[Collected material]
= Beginning of Section =

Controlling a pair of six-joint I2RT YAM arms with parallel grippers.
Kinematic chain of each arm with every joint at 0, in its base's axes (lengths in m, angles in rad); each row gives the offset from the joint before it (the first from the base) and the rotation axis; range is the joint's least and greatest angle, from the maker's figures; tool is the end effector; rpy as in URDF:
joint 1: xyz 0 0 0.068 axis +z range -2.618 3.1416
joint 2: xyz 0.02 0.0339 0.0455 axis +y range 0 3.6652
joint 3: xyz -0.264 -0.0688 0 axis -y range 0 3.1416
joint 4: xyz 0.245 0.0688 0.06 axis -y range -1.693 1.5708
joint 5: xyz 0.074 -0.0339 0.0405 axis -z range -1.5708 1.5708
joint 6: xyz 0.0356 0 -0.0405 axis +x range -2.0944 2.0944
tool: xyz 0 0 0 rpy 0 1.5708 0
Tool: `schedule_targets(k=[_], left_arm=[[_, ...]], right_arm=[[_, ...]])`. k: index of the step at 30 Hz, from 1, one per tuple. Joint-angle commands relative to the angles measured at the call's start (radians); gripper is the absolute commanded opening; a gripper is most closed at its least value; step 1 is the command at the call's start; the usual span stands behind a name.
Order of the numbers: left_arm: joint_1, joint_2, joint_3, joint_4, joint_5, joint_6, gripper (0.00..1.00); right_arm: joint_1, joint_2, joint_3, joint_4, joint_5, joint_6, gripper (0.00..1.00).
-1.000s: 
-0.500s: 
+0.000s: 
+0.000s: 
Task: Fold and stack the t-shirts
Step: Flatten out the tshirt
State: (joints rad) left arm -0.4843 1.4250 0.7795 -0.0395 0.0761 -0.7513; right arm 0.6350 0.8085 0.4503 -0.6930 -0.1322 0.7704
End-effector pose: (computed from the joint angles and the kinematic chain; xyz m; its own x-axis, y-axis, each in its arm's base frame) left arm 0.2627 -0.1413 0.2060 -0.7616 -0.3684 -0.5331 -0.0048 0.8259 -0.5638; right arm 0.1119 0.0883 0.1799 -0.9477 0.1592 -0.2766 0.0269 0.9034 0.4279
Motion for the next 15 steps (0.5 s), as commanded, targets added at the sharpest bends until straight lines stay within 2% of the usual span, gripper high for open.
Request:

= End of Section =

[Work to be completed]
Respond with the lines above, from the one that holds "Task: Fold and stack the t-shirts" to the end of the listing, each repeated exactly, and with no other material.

[Task answer]
Task: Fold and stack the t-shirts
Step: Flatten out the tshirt
State: (joints rad) left arm -0.4843 1.4250 0.7795 -0.0395 0.0761 -0.7513; right arm 0.6350 0.8085 0.4503 -0.6930 -0.1322 0.7704
End-effector pose: (computed from the joint angles and the kinematic chain; xyz m; its own x-axis, y-axis, each in its arm's base frame) left arm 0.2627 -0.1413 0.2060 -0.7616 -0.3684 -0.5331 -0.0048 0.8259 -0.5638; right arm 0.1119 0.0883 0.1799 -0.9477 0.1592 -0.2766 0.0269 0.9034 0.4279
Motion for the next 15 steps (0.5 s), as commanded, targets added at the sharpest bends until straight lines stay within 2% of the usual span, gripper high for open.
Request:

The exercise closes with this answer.